* _Work instructions_: Starting at the line that contains "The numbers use" in the listing below, write out every line word for word until you have written the line that contains "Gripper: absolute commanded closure".

* _Given data_:
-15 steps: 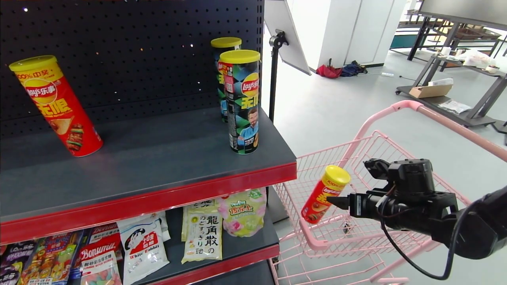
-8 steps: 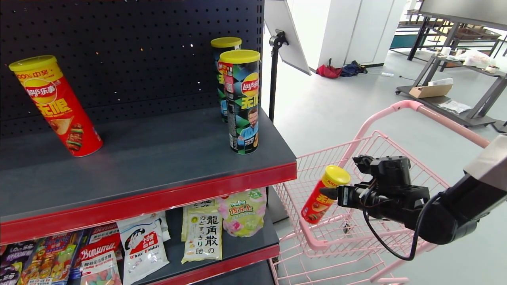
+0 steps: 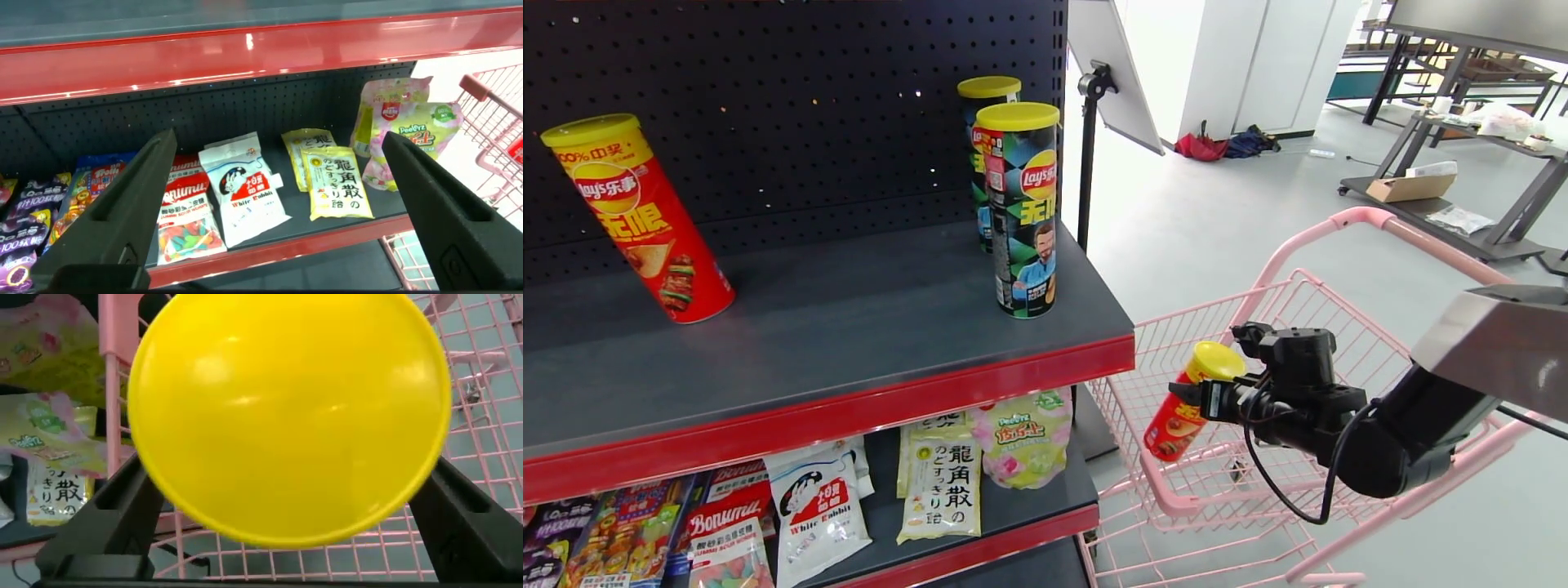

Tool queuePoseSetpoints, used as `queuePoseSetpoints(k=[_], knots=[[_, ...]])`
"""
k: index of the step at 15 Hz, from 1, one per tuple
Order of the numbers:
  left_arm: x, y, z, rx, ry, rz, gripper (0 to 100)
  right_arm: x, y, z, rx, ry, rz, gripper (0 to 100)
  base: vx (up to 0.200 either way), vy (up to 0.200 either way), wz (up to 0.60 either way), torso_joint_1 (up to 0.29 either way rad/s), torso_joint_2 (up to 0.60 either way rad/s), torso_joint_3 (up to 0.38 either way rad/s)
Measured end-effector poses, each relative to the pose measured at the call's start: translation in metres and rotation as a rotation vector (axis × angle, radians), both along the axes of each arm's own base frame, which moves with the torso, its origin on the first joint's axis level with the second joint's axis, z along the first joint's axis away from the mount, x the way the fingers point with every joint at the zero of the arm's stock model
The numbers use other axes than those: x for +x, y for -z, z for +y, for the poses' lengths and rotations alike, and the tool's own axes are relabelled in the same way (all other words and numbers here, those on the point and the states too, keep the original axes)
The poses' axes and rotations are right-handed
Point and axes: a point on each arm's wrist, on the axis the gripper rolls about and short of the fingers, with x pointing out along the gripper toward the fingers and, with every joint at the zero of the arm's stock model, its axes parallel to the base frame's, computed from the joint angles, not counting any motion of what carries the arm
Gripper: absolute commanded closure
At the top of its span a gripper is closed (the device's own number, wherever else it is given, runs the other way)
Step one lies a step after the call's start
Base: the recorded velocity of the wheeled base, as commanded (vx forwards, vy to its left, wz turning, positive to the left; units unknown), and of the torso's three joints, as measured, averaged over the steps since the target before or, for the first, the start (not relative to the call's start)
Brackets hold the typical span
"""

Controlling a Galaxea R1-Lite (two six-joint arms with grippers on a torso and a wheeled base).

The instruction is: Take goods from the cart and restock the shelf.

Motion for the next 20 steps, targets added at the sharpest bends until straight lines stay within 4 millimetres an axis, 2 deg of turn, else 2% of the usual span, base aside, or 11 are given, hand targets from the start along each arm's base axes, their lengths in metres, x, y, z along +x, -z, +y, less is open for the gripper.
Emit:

* _Exercise output_:
The numbers use other axes than those: x for +x, y for -z, z for +y, for the poses' lengths and rotations alike, and the tool's own axes are relabelled in the same way (all other words and numbers here, those on the point and the states too, keep the original axes)
The poses' axes and rotations are right-handed
Point and axes: a point on each arm's wrist, on the axis the gripper rolls about and short of the fingers, with x pointing out along the gripper toward the fingers and, with every joint at the zero of the arm's stock model, its axes parallel to the base frame's, computed from the joint angles, not counting any motion of what carries the arm
Gripper: absolute commanded closure

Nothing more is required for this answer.